(Excerpted records Opens)

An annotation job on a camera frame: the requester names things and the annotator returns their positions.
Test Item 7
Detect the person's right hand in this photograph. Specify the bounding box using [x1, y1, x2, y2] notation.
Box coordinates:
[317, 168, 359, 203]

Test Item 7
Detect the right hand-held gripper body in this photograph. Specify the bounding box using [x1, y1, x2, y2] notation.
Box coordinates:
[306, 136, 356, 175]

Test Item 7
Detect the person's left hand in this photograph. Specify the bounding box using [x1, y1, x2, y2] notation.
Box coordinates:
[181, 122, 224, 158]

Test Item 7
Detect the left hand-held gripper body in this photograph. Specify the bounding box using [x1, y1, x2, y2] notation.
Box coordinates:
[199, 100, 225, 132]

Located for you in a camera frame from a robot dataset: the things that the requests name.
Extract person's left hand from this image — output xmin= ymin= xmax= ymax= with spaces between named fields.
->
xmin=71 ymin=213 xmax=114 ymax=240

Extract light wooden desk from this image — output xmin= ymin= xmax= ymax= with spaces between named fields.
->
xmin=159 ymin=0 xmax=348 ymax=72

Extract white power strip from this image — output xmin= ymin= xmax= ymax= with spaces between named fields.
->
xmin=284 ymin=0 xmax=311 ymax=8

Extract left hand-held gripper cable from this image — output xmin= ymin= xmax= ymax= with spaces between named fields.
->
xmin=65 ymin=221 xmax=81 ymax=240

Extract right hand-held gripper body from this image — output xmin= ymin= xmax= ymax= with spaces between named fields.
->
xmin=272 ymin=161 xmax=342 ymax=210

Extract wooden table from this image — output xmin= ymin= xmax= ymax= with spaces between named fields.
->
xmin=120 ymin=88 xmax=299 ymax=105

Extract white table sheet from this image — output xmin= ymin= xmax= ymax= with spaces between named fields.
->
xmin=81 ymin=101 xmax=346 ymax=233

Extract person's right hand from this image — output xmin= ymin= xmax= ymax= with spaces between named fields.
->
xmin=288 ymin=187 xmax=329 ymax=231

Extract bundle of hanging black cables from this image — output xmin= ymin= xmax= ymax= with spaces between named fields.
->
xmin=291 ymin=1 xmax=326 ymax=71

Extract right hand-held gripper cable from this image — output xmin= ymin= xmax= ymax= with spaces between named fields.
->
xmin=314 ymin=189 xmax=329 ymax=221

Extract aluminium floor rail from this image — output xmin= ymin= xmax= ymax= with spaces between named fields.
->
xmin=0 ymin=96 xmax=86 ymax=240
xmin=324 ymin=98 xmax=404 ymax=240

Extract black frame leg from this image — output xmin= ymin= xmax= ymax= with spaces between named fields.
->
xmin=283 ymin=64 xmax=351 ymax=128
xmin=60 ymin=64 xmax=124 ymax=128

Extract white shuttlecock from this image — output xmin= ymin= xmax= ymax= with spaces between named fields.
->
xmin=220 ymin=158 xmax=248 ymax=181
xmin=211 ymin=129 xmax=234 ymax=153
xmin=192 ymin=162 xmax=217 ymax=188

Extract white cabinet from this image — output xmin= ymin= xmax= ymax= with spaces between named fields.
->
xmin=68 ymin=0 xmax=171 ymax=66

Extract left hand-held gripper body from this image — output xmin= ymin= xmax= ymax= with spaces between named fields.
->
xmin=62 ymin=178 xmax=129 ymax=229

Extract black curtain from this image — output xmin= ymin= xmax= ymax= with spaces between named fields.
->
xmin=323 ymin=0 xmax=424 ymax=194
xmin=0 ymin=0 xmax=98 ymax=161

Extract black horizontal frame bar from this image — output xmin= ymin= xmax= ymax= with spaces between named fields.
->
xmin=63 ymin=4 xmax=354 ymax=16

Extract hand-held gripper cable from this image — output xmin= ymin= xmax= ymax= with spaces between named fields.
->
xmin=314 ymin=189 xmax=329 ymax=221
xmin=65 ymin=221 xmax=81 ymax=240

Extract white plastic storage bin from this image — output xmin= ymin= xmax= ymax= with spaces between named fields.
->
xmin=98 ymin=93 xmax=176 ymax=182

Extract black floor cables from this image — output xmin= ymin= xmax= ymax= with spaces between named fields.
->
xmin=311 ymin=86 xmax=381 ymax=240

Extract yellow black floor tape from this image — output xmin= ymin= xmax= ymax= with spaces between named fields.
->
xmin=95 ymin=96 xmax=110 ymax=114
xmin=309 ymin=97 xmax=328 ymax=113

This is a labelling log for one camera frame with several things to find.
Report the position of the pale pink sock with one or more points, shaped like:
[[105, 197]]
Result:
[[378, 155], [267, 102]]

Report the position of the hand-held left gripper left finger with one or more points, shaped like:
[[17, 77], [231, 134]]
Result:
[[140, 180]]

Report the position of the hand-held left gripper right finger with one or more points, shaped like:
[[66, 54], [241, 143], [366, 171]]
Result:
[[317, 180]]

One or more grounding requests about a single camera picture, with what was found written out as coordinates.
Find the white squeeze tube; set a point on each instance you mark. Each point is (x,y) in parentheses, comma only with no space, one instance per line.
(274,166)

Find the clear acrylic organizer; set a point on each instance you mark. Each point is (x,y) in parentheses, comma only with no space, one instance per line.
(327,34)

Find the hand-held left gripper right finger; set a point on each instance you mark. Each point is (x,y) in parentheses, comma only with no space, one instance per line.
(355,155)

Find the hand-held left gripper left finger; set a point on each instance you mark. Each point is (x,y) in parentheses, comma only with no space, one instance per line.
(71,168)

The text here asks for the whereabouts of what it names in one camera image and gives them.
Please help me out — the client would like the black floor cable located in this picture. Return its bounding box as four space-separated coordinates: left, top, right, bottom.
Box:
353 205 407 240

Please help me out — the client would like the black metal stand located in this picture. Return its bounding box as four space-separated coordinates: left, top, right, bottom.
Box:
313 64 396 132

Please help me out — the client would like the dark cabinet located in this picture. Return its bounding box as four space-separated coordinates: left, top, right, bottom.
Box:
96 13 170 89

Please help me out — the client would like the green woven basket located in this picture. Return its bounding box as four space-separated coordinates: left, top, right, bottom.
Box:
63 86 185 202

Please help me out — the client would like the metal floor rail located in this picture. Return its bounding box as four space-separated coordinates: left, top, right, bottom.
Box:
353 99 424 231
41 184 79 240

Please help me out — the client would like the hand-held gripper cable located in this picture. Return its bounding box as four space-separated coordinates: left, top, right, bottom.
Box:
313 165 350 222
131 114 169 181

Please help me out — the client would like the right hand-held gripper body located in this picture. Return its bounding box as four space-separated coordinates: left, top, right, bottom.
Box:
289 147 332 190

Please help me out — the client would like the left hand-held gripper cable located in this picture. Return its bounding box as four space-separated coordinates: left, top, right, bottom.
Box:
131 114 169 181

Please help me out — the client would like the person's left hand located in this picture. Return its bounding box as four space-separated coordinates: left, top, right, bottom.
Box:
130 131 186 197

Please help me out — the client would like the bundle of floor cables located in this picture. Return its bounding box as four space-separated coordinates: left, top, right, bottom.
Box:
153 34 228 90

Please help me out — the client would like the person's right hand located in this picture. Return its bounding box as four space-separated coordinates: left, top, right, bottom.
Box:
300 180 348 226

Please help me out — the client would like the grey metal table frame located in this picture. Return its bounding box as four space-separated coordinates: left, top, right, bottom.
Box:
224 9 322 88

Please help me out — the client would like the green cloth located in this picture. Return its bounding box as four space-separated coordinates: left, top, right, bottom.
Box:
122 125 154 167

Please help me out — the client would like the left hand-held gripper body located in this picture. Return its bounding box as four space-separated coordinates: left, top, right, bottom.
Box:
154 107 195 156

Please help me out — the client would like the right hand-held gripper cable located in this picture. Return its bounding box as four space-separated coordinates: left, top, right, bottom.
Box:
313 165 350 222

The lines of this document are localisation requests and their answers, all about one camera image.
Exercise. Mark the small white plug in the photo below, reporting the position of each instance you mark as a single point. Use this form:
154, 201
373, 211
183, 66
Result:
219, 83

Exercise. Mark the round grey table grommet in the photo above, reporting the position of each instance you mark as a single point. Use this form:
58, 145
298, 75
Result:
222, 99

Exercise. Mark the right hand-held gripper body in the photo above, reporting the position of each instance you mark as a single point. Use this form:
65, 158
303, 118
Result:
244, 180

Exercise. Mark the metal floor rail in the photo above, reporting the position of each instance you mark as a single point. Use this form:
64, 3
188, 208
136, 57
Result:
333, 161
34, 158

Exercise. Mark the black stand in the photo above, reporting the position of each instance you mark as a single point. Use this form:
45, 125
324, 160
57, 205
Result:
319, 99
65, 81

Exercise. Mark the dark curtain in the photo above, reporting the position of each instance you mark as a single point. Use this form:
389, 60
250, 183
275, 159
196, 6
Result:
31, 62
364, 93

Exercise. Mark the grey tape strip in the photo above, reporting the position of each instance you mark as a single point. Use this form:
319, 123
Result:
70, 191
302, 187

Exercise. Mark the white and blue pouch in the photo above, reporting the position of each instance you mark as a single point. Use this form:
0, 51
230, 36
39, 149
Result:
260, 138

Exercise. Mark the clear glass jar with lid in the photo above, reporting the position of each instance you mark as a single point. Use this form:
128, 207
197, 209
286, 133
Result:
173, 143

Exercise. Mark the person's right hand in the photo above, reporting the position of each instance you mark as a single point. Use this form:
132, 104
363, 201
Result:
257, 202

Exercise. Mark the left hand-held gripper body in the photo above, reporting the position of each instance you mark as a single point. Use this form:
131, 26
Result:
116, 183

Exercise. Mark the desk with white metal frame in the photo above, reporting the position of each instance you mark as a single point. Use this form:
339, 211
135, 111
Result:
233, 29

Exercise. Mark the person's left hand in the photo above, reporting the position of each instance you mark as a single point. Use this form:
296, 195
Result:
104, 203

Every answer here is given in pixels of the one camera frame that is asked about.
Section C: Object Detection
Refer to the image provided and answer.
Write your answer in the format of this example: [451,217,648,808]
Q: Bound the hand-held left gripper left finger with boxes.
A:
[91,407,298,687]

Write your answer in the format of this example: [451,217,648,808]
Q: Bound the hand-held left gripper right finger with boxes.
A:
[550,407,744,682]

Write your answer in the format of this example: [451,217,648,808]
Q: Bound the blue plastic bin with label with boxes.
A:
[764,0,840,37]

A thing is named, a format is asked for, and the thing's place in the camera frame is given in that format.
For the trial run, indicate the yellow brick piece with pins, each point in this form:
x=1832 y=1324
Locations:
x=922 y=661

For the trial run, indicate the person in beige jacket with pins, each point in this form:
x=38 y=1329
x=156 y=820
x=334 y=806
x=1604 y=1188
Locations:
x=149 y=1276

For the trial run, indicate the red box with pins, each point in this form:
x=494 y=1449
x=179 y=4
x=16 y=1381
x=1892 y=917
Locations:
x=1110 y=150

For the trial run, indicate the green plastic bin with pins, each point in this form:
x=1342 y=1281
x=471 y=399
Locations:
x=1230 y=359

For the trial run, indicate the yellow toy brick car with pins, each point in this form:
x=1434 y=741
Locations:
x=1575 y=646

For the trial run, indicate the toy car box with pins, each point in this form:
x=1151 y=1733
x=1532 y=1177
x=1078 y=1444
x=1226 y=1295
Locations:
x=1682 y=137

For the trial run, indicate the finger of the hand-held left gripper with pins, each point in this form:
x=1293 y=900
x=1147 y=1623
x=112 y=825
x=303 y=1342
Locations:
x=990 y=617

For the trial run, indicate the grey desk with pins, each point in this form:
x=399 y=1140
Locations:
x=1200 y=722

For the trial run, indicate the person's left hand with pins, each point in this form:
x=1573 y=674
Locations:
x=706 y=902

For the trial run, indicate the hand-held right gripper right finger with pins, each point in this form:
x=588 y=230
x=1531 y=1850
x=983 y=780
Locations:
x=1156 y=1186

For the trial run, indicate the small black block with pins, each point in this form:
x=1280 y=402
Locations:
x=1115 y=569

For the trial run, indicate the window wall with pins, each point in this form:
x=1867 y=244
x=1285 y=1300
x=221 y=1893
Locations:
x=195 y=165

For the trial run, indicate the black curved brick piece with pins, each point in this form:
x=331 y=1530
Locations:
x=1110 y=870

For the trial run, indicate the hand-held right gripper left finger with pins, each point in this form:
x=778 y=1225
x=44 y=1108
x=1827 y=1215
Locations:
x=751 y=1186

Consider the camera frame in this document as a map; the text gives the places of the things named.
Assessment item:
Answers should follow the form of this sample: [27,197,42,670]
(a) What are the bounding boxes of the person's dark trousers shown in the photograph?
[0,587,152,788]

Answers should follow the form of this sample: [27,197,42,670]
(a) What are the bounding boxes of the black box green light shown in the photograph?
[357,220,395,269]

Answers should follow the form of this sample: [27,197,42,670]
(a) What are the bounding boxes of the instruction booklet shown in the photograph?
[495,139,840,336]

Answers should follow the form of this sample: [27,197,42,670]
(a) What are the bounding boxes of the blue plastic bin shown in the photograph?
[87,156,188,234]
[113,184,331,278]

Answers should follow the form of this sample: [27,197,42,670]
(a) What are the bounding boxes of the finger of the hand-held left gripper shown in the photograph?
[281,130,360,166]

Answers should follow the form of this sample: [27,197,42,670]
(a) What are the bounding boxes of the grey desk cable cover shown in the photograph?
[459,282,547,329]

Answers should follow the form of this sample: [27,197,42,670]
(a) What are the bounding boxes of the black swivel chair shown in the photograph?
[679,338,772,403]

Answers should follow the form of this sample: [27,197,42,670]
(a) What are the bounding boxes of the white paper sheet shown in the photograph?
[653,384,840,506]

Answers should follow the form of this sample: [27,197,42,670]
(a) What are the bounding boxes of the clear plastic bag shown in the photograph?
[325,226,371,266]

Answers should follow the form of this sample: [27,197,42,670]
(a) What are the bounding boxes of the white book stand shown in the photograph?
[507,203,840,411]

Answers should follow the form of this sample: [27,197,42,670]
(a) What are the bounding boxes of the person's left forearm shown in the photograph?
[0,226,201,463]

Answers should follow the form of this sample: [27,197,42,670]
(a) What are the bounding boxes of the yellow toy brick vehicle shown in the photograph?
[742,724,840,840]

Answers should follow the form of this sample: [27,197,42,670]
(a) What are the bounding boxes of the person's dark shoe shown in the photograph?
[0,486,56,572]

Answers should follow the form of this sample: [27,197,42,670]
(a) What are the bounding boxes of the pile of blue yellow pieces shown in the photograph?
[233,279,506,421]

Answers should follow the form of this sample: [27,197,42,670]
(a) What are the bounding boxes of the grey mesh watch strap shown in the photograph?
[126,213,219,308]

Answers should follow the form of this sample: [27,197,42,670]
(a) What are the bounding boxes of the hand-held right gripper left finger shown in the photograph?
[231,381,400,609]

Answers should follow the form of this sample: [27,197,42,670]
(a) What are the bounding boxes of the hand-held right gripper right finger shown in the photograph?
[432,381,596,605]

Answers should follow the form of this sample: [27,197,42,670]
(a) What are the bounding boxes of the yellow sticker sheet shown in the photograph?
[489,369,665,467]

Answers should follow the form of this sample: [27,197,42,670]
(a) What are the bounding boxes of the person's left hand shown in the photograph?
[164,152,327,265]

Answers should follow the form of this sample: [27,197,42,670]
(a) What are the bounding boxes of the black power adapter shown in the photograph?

(Excerpted records Closes)

== Your task ==
In the records above, find the lines containing "requests" and copy them.

== Finished exercise ==
Located for you in a camera frame from a robot dataset: the things that the requests name.
One or more grounding requests about a single camera picture, with what was found written out as coordinates.
The lines of this document are localisation requests and their answers, all about one camera image.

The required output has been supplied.